Cet homme n’est pas banal, un jour il reçoit le roi dans son château, un autre jour il fait connaissance avec les cellules de la Bastille dont il sort grâce à Catherine de Médicis. Il est même un jour obligé de fuir en roulotte avec sa maisonnée pendant plusieurs semaines !!
« L’époque des guerres civiles a façonné sa pensée et son style au point qu’ils entreront toujours en résonance avec les périodes troublées, inventives et inquiètes.»
Ecrivit-il un pamphlet sur elle ?
Peut être y eut-il un Montaigne pamphlétaire, le Discours merveilleux, libelle contre Catherine de Médicis qui courait dans les salons et châteaux de l’époque est peut être de sa main.
Je le dit tout net j’ai aimé cette biographie, elle s’appuie sur quantité de documents et surtout sur le croisements de bons nombres d’écrits que l’auteur fait parler en les confrontant. C’est un livre passionné et qui va sans doute remuer le Landerneau universitaire.

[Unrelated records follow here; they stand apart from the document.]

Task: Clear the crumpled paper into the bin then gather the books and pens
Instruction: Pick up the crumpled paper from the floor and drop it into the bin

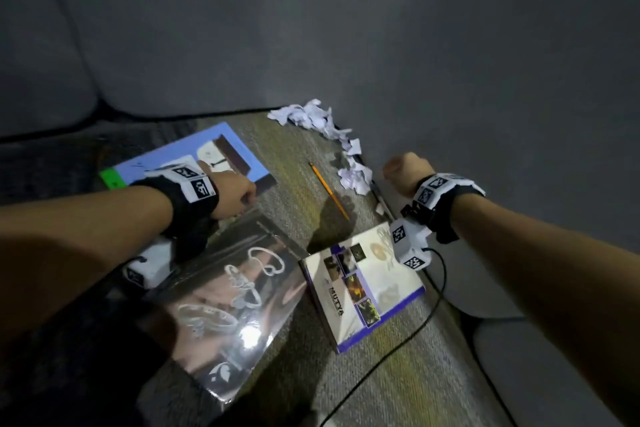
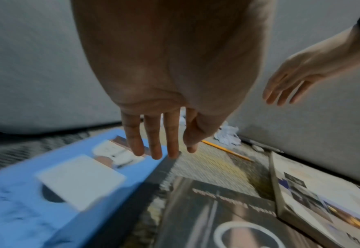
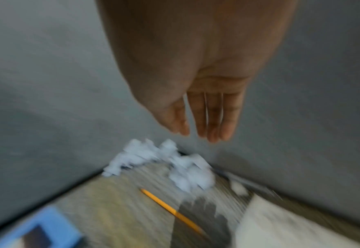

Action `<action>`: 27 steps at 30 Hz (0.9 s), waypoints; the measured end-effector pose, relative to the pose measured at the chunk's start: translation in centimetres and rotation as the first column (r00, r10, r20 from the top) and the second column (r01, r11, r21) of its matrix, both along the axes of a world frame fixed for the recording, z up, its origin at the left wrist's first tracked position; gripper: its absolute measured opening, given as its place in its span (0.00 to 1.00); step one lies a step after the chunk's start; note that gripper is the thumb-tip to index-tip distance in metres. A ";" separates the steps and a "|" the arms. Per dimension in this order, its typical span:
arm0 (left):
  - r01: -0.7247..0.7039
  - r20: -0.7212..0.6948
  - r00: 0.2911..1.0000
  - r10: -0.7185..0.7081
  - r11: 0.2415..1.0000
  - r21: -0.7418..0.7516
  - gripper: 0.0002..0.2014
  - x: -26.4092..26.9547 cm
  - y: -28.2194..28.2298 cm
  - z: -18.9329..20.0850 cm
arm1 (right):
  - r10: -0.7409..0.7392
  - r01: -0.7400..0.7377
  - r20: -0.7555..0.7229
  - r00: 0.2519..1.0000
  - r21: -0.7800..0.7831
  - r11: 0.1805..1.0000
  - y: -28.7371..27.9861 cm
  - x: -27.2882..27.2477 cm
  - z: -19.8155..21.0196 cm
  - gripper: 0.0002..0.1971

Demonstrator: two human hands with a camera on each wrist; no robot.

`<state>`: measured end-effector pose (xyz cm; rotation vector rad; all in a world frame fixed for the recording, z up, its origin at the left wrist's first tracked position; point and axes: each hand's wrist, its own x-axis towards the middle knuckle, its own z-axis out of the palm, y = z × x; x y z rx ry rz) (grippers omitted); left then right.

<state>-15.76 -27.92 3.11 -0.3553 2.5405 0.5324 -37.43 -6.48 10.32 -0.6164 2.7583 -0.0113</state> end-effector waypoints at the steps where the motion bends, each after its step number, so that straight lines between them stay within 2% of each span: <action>1: 0.028 0.007 1.000 -0.029 0.999 0.019 0.12 -1.4 1.5 -1.3 | -0.058 0.058 0.007 0.998 -0.009 0.998 1.8 -0.8 -2.3 0.14; 3: 0.066 0.032 0.997 -0.068 0.997 0.045 0.12 -3.6 4.0 -3.5 | -0.079 0.080 0.044 0.996 -0.026 0.996 4.1 -1.3 -6.6 0.15; 6: 0.090 0.029 0.995 -0.091 0.995 0.048 0.13 -6.2 6.1 -6.1 | -0.011 0.013 0.073 0.997 -0.018 1.000 5.0 -1.4 -11.5 0.11; 9: 0.075 -0.067 0.995 -0.074 0.997 0.006 0.14 -8.7 6.9 -7.2 | 0.071 -0.073 -0.035 0.997 -0.046 0.996 4.0 -2.4 -14.6 0.20; 12: 0.039 -0.154 0.987 -0.044 0.999 -0.035 0.14 -10.4 6.7 -7.7 | 0.107 -0.126 -0.130 0.986 -0.151 0.981 1.3 -3.8 -15.7 0.32; 14: 0.011 -0.220 0.975 -0.025 0.998 -0.066 0.14 -11.1 6.1 -8.3 | 0.120 -0.146 -0.139 0.983 -0.198 0.969 -0.7 -5.0 -16.3 0.42; 16: -0.042 -0.273 0.962 0.019 0.996 -0.082 0.14 -11.3 5.6 -9.0 | 0.124 -0.145 -0.116 0.986 -0.195 0.970 -3.0 -6.0 -17.3 0.47; 18: -0.104 -0.272 0.959 0.076 0.991 -0.089 0.18 -11.0 5.3 -9.6 | 0.085 -0.098 -0.104 0.991 -0.121 0.988 -5.1 -6.4 -18.5 0.46; 20: -0.149 -0.229 0.966 0.118 0.981 -0.121 0.21 -10.4 5.3 -10.0 | -0.019 0.015 -0.066 0.998 -0.055 0.998 -6.9 -6.4 -18.9 0.39; 22: -0.125 -0.244 0.966 0.087 0.981 -0.146 0.25 -9.6 5.5 -10.9 | -0.087 0.084 -0.063 0.994 -0.040 0.996 -8.1 -6.5 -19.1 0.31; 24: -0.090 -0.284 0.958 0.051 0.988 -0.124 0.29 -8.8 5.7 -11.7 | -0.130 0.122 -0.076 0.989 -0.104 0.987 -8.9 -6.8 -19.4 0.27; 27: -0.026 -0.289 0.957 -0.013 0.991 -0.133 0.31 -8.4 5.4 -12.6 | -0.124 0.120 0.002 0.992 -0.240 0.963 -9.4 -7.4 -19.6 0.28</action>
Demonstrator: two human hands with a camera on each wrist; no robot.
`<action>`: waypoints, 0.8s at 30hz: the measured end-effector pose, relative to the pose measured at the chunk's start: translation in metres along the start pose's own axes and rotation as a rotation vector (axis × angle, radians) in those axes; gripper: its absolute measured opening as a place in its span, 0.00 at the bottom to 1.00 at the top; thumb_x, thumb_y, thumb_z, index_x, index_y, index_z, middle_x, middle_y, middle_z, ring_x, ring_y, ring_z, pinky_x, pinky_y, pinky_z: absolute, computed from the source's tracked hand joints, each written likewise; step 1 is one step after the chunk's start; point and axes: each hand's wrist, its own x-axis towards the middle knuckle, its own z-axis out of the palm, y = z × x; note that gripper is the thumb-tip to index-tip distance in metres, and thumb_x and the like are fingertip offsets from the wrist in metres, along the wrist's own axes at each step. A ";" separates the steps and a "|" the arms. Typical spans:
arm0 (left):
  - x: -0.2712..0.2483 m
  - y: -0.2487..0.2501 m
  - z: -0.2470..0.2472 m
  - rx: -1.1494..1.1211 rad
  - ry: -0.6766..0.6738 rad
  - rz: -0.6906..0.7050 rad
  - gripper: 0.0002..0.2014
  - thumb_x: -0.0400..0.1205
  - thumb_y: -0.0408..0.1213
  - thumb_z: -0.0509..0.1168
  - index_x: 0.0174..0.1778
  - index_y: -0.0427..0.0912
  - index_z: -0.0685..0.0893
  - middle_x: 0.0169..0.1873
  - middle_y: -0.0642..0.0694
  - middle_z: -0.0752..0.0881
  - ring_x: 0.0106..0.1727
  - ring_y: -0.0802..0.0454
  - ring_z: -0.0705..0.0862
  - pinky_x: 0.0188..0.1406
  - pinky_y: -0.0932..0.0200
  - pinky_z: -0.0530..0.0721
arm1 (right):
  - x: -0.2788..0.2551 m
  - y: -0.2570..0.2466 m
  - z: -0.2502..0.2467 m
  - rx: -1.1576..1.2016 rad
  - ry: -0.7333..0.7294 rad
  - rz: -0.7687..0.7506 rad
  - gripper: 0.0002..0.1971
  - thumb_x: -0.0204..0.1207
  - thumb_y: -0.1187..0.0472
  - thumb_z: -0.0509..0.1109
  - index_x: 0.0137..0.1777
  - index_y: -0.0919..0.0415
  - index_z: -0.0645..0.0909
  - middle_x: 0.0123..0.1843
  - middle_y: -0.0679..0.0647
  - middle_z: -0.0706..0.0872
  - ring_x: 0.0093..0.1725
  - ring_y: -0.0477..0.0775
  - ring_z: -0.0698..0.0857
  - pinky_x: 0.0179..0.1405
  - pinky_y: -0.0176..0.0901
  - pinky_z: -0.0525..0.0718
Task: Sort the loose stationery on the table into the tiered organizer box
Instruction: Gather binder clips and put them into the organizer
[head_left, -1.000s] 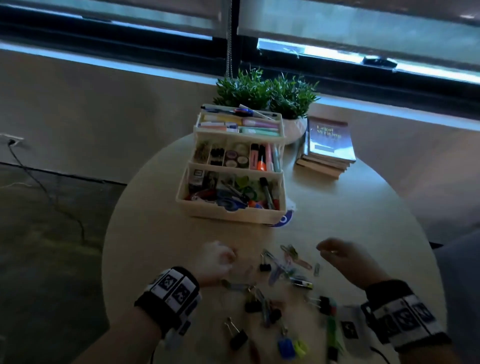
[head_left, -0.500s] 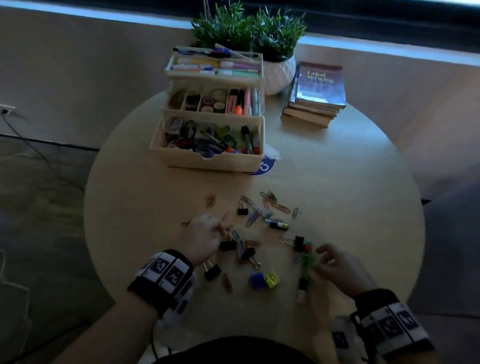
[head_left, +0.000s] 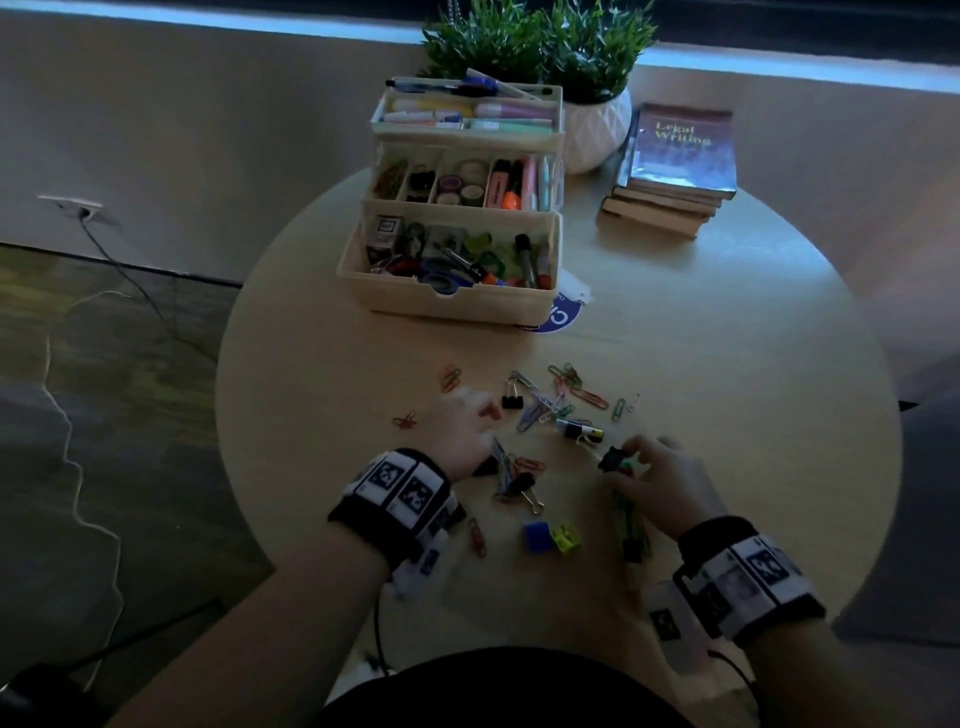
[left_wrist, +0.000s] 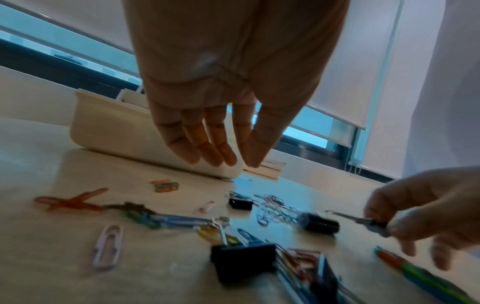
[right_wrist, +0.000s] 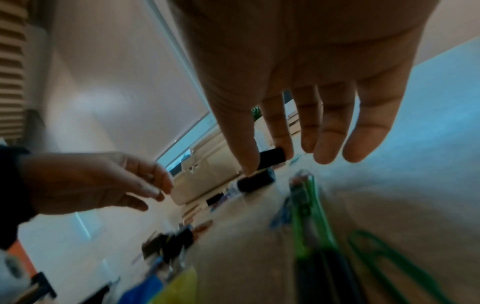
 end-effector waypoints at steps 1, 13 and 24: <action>0.002 -0.002 -0.005 -0.003 0.014 -0.026 0.09 0.80 0.32 0.62 0.54 0.44 0.83 0.57 0.47 0.81 0.57 0.50 0.79 0.51 0.61 0.74 | -0.002 0.001 -0.003 0.044 0.050 -0.016 0.16 0.73 0.54 0.72 0.59 0.58 0.79 0.56 0.56 0.80 0.49 0.55 0.83 0.50 0.45 0.80; -0.009 -0.023 0.022 0.221 -0.176 0.014 0.13 0.78 0.32 0.64 0.59 0.42 0.81 0.57 0.44 0.81 0.59 0.46 0.79 0.57 0.55 0.78 | -0.015 0.016 -0.016 0.619 0.028 0.009 0.12 0.71 0.67 0.74 0.53 0.63 0.81 0.42 0.60 0.87 0.38 0.55 0.83 0.37 0.45 0.83; 0.000 -0.041 -0.054 -0.276 -0.048 0.087 0.09 0.79 0.34 0.66 0.54 0.45 0.82 0.49 0.52 0.81 0.49 0.61 0.80 0.46 0.76 0.77 | 0.025 -0.057 -0.033 0.644 0.064 -0.148 0.07 0.69 0.66 0.75 0.43 0.55 0.83 0.34 0.52 0.88 0.34 0.52 0.83 0.31 0.41 0.80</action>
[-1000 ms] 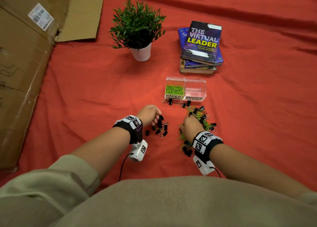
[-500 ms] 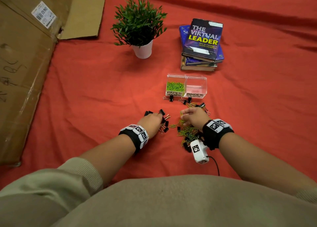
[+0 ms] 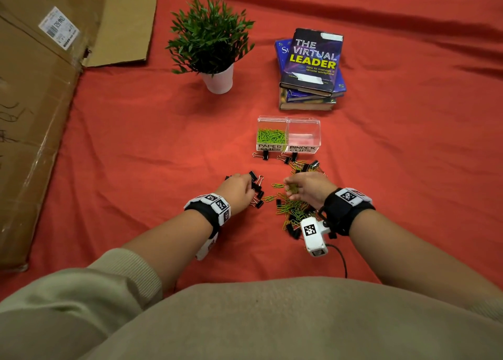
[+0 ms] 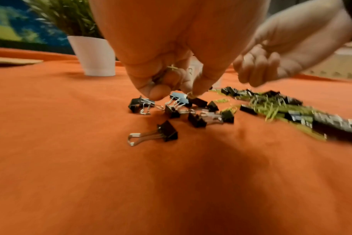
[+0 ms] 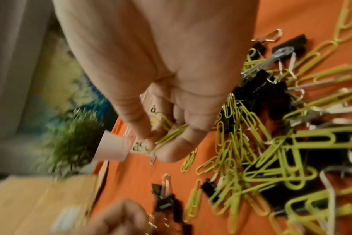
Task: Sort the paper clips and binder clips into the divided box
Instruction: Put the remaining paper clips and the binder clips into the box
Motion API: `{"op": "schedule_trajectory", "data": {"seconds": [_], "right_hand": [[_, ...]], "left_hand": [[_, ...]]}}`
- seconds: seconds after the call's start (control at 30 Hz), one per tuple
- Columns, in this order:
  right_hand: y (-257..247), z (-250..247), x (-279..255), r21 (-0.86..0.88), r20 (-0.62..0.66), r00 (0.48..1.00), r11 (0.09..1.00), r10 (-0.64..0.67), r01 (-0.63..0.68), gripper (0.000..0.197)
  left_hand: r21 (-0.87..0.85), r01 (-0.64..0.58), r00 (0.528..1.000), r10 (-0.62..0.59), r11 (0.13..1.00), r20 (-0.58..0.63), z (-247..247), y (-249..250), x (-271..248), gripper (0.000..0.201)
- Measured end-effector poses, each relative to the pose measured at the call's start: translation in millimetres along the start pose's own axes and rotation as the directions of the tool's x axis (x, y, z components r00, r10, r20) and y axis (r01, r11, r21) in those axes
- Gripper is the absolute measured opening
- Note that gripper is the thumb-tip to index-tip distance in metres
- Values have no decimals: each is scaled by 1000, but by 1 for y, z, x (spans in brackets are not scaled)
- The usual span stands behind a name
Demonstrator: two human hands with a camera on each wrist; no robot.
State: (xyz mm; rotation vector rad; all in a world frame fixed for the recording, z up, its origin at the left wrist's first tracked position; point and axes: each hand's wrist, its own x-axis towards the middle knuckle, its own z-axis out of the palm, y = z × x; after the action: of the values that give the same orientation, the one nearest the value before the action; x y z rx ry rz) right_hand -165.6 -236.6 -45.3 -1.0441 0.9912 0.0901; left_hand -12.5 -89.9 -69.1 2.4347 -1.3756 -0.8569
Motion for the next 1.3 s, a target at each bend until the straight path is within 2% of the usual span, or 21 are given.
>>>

Voilà un auteur qui par la magie de sa biographie pleine de gourmandise m’est rendu encore plus proche.
Si vous êtes curieux de cette époque, si vous aimez que vos convictions soient un peu ébranlées alors lisez ce livre
Laissons le mot de la fin au biographe :
« Montaigne a toujours fait, autant qu’il le pouvait, ce qu’il voulait, sans se préoccuper à l’excès des jugements moraux, sociaux ou religieux. L’absence de repentir qu’il revendique hautement signifie qu’il assume tous les aspects de sa vie, parce qu’il les a tous voulus, pour autant que cela dépendait de lui »
Le livre : Montaigne La splendeur de la liberté - Jean-Christophe Bardyn - Editions Flammarions Les grandes biographies
Les biographies lues : Jean Lacouture, Madeleine Lazard, Donald Frame Hugo Friedrich et Jean-Michel Delacomptée.